- What this task involves: In the material below, the lines to repeat exactly run from the one containing "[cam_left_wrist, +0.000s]" to the very last line, both included.

- Information shown:
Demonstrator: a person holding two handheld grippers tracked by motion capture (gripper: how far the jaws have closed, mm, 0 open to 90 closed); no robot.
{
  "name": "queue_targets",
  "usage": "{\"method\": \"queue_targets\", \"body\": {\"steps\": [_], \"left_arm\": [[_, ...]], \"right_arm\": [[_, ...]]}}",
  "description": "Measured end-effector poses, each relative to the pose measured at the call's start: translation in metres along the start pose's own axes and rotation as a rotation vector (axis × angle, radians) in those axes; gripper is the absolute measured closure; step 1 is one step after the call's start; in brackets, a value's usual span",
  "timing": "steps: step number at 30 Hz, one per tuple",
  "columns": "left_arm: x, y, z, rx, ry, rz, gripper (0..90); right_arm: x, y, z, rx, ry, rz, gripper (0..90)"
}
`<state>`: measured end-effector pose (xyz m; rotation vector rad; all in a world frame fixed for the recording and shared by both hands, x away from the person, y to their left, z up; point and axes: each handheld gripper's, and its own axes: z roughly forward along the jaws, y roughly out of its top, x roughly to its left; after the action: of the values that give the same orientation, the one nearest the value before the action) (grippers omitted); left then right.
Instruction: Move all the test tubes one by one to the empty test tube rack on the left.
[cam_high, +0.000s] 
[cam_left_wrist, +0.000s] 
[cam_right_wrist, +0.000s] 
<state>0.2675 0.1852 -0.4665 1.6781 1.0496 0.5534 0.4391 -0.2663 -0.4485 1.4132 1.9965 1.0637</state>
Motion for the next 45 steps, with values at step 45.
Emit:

- Output:
[cam_left_wrist, +0.000s] 
[cam_right_wrist, +0.000s] 
<state>0.2675 0.1852 -0.4665 1.6781 1.0496 0.5534 0.4391 -0.2663 -0.4485 1.4132 1.9965 1.0637</state>
Motion for the next 45 steps, with values at step 45.
Emit:

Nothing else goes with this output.